A hands-on guide for implementing some of the most beloved tools in the spatial python community

Over my career I’ve worked on many geospatial related projects using the ArcGIS platform, which I absolutely love. That means I get to consult in projects with cutting-edge geospatial technologies, like Multidimensional Rasters, Deep Learning, and spatial IoT automation. With that in mind, I always try to keep track of how to perform the same operations I’m working on without Esri’s beautifully crafted systems.

Over the last few weekends during an exceptionally tedious quarantine I’ve worked on this little script that would reproduce something I’ve been developing with ESRI’s Living Atlas to achieve NDVI Zonal Statistics (Normalized Difference Vegetation Index, a classic in Remote Sensing) for rural land plots.

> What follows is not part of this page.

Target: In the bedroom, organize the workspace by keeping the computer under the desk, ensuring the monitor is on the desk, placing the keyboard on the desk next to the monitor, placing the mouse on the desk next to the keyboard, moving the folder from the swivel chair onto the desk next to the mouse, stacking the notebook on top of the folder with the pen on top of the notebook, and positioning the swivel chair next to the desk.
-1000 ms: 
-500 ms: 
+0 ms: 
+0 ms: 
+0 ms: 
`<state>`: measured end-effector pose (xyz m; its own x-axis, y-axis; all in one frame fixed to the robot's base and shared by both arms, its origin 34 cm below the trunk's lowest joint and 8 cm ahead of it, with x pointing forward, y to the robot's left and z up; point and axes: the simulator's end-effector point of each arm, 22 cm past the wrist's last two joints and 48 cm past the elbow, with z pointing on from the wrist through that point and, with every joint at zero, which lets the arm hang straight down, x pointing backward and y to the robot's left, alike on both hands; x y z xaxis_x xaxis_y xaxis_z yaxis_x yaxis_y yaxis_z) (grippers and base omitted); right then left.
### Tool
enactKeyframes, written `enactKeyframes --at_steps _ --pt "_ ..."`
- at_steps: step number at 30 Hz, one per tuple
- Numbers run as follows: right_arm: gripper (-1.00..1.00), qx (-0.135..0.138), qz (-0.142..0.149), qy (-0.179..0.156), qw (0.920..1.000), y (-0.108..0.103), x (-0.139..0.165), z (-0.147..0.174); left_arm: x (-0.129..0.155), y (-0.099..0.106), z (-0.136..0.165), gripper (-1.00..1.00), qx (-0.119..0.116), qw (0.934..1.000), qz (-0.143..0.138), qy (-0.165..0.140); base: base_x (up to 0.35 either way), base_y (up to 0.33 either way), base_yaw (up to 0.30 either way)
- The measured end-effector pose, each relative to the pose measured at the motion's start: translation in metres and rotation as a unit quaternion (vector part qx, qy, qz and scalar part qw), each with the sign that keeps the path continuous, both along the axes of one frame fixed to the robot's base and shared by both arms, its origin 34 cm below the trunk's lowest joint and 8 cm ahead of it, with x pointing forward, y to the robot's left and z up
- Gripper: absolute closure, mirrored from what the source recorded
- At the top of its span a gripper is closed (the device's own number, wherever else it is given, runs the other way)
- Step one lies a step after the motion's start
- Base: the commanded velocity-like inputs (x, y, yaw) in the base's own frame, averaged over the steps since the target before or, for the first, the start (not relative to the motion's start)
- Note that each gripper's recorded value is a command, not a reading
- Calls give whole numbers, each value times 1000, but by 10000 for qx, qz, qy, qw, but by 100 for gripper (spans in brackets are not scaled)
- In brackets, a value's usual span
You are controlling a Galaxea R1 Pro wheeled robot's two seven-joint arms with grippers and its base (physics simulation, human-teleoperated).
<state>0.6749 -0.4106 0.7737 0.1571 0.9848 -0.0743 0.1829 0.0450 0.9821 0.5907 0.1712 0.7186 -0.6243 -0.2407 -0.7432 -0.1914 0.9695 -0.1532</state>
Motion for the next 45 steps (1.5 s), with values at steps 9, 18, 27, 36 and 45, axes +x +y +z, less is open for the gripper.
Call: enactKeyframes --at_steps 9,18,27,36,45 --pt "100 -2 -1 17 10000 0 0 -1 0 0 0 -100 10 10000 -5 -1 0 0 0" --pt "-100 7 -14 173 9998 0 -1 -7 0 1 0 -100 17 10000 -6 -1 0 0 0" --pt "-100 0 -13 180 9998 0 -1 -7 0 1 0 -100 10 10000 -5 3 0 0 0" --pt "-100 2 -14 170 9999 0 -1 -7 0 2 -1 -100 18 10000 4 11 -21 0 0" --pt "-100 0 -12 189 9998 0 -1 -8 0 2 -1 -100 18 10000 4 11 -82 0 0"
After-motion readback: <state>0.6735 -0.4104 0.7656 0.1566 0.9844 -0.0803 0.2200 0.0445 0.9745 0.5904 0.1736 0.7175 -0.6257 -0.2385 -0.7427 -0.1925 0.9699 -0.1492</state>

The plan here was to perform an entire geoprocessing and remote sensing routine without having to resort to any GIS Desktop software. We’re starting out with a layer that contains some parcels in which we’re intersted and a layer with protected areas where special legislation applies. Nothing else is allowed outside python! This is our plan du jour:

  1. Check the parcels geojson layer for invalid geometries and correcting those;
  2. Calculate the area for each parcel in hectares;
  3. Verify for each parcel if it intersects any protected areas;
  4. Calculate the area of intersection for each parcel and insert the name of the protected area on the parcel’s attributes;
  5. Get the latest five Sentinel-2 satellite imagery with no clouds;
  6. Calculate the NDVI on each image;
  7. Calculate zonal statistics (mean, min, max and std. dev.) for the NDVI on each parcel;
  8. Create a map showing the results clipped in each parcel.

Let’s get started

So. First things first. We have to import the geojson file that has the land plots stored in it. For that, we’ll be using the geopandas library. If you’re not familiar with it, my advice is get acquainted with it. Geopandas basically emulates the functions we’ve been using in classic GIS Desktop softwares (GRASS, GDAL, ArcGIS, QGIS…) in python in a way consistent with pandas — a very popular tool among data scientists — to allow spatial operations on geometric types.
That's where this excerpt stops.